# Task brief
Give a verbatim copy of the lines below, minus the pictures.

***** Dataset records *****

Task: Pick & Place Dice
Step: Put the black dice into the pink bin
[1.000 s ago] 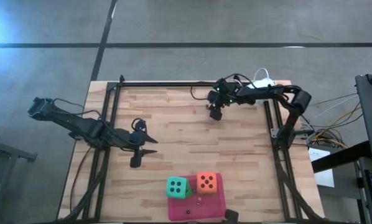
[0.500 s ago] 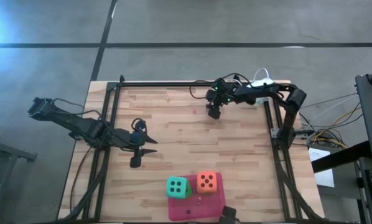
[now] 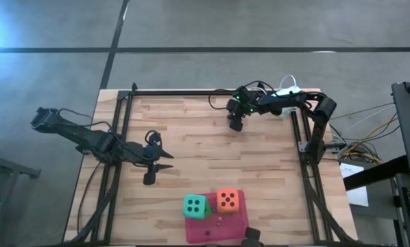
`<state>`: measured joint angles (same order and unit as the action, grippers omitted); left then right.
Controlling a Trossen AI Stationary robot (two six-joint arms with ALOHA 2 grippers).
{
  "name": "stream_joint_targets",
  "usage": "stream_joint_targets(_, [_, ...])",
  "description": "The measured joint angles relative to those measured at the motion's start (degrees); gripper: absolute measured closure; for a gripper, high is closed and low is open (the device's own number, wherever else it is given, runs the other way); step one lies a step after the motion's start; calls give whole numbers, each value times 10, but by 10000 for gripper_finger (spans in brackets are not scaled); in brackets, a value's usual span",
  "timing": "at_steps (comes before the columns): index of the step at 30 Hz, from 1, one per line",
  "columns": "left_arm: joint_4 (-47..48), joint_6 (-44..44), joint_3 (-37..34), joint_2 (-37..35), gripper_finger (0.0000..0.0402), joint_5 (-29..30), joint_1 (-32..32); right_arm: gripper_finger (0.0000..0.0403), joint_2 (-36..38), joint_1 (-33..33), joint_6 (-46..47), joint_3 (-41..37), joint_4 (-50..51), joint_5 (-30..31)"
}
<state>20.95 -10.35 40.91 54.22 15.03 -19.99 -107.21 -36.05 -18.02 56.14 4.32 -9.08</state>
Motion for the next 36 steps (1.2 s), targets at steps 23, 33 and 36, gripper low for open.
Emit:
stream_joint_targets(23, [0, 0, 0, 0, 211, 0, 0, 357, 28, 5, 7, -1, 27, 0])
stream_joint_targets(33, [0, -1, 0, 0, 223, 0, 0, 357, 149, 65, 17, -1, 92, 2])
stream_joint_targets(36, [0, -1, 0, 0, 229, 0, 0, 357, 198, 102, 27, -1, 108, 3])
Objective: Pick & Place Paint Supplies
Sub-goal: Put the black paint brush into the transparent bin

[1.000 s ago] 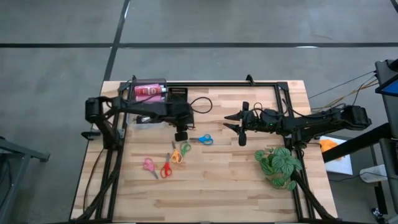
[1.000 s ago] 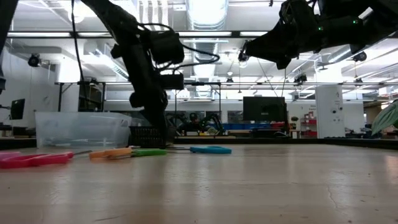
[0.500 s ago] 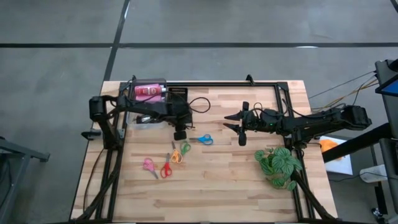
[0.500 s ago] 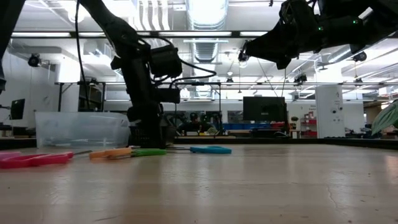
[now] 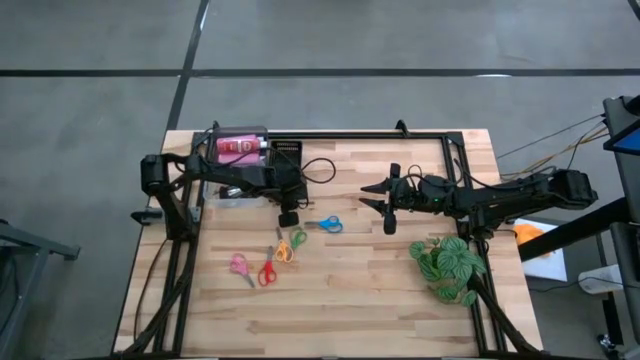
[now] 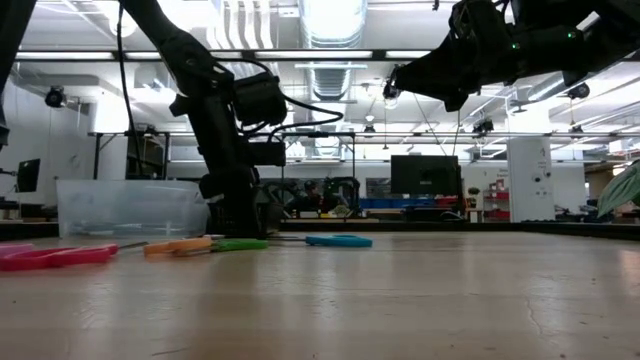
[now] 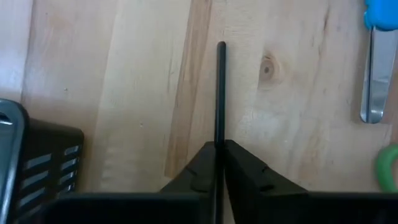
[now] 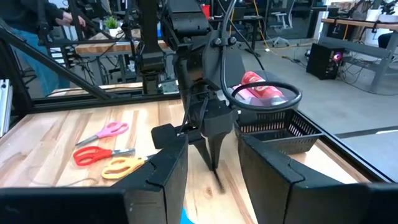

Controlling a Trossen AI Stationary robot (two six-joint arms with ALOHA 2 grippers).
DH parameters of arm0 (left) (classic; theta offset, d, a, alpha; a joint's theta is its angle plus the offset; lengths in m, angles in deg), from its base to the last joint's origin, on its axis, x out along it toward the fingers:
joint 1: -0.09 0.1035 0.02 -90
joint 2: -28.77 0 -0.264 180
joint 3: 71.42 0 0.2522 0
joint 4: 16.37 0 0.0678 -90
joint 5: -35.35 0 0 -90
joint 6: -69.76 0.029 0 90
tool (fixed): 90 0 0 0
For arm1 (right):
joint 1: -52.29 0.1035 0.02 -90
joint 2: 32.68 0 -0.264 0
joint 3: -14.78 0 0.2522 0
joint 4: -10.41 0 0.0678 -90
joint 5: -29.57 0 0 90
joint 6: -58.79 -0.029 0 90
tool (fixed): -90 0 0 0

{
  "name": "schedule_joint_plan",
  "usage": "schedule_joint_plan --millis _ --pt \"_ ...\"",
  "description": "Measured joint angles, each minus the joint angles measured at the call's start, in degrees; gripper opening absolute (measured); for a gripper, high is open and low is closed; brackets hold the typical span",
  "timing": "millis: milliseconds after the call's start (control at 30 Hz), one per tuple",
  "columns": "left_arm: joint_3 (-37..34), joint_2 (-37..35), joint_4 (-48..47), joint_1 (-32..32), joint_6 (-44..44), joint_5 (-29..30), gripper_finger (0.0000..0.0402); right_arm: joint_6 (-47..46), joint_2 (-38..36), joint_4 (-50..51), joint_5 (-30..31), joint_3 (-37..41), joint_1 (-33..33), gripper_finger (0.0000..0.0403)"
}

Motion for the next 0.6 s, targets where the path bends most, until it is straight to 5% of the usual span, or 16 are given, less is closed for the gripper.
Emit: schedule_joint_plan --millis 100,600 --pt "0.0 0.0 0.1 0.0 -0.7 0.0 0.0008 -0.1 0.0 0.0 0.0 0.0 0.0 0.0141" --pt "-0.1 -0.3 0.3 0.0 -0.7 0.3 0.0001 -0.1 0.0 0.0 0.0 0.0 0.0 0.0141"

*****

# Result of this task
Task: Pick & Place Dice
Step: Put the black dice into the pink bin
[1.000 s ago] 
[0.500 s ago] 
[now] 
`<state>`: measured joint angles (same order and unit as the action, grippers omitted); left then right.
Controlling a Trossen AI Stationary robot (two six-joint arms with ALOHA 2 grippers).
{
  "name": "stream_joint_targets",
  "usage": "stream_joint_targets(_, [_, ...])",
  "description": "The measured joint angles relative to those measured at the motion's start (degrees); gripper: absolute measured closure; for a gripper, high is closed and low is open (the device's own number, wherever else it is given, runs the other way); step one lies a step after the motion's start; calls give whole numbers, each value times 10, but by 10000 for gripper_finger (spans in brackets are not scaled); in brackets, a value's usual span",
  "timing": "at_steps (comes before the columns): index of the step at 30 Hz, from 1, one per line",
  "columns": "left_arm: joint_4 (-47..48), joint_6 (-44..44), joint_3 (-37..34), joint_2 (-37..35), gripper_finger (0.0000..0.0402), joint_5 (-29..30), joint_1 (-32..32); right_arm: gripper_finger (0.0000..0.0403), joint_2 (-36..38), joint_1 (-33..33), joint_6 (-46..47), joint_3 (-41..37), joint_4 (-50..51), joint_5 (-30..31)"
}
<state>20.95 -10.35 40.91 54.22 15.03 -19.99 -107.21 -36.05 -18.02 56.14 4.32 -9.08</state>
Motion for the next 36 steps (1.2 s), targets at steps 23, 33 and 36, gripper low for open.
Emit:
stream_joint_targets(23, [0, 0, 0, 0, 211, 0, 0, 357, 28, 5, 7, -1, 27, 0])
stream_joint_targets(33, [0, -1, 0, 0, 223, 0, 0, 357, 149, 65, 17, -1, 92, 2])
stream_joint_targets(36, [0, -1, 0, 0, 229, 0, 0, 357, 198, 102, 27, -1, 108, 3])
Objective: Pick & Place Paint Supplies
Sub-goal: Put the black paint brush into the transparent bin

[1.000 s ago] 
[1.000 s ago] 
[0.500 s ago] 
[0.500 s ago] 
[now] 
[now] 
[now] 
[now] 

Controlling a Trossen AI Stationary robot (two six-joint arms with ALOHA 2 grippers).
DH parameters of arm0 (left) (classic; theta offset, d, a, alpha; a joint's theta is its angle plus the offset; lengths in m, angles in deg), from its base to the last joint's origin, on its axis, x out along it toward the fingers:
joint 1: -0.09 0.1035 0.02 -90
joint 2: -28.77 0 -0.264 180
joint 3: 71.42 0 0.2522 0
joint 4: 16.37 0 0.0678 -90
joint 5: -35.35 0 0 -90
joint 6: -69.76 0.029 0 90
tool (fixed): 90 0 0 0
For arm1 (right):
joint 1: -52.29 0.1035 0.02 -90
joint 2: 32.68 0 -0.264 0
joint 3: -14.78 0 0.2522 0
joint 4: -10.41 0 0.0678 -90
joint 5: -29.57 0 0 90
joint 6: -58.79 -0.029 0 90
tool (fixed): -90 0 0 0

{
  "name": "schedule_joint_plan",
  "usage": "schedule_joint_plan --millis _ --pt \"_ ...\"",
  "description": "Measured joint angles, each minus the joint angles measured at the call's start, in degrees; gripper opening absolute (measured); for a gripper, high is open and low is closed; brackets hold the typical span",
  "timing": "millis: milliseconds after the call's start (control at 30 Hz), one per tuple",
  "columns": "left_arm: joint_3 (-37..34), joint_2 (-37..35), joint_4 (-48..47), joint_1 (-32..32), joint_6 (-44..44), joint_5 (-29..30), gripper_finger (0.0000..0.0402); right_arm: joint_6 (-47..46), joint_2 (-38..36), joint_4 (-50..51), joint_5 (-30..31), joint_3 (-37..41), joint_1 (-33..33), gripper_finger (0.0000..0.0403)"
}

Motion for the next 0.6 s, targets where the path bends most, until it is straight to 5% of the usual span, or 16 are given, less is closed for the gripper.
Emit: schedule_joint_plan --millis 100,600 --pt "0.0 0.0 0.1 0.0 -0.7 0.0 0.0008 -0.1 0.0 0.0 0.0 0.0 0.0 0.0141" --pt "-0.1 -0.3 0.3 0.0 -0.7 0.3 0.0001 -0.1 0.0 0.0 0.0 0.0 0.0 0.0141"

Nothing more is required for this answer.